#### [DIRECTIONS FOR THIS TASK]
Pull every line that includes the word "point" from the data.

:: DATA SHOWN ::

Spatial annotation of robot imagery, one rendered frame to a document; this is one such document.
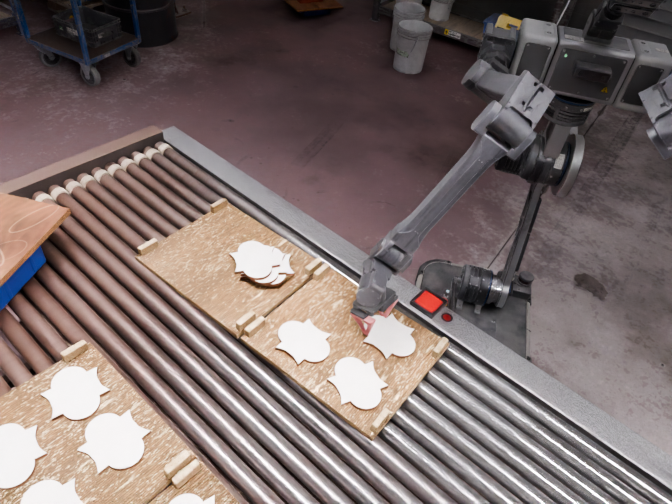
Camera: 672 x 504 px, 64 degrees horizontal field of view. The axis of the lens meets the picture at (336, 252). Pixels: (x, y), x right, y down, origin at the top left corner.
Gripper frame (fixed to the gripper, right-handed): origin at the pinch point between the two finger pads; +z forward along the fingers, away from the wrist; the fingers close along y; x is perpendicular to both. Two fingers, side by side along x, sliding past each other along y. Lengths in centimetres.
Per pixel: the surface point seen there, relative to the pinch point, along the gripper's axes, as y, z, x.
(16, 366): -67, -7, 53
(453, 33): 395, 37, 204
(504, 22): 344, 9, 131
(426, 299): 19.2, 2.9, -3.7
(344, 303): 1.0, -0.6, 11.0
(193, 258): -17, -9, 52
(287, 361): -23.3, 0.1, 9.0
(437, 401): -5.4, 8.4, -22.8

:::

#### [RESPONSE]
Gripper frame (fixed to the gripper, right-handed): origin at the pinch point between the two finger pads; +z forward along the fingers, away from the wrist; the fingers close along y; x is perpendicular to both. Two fingers, side by side along x, sliding past each other along y. Lengths in centimetres.
Per pixel: the surface point seen there, relative to the pinch point, along the gripper's axes, as y, z, x.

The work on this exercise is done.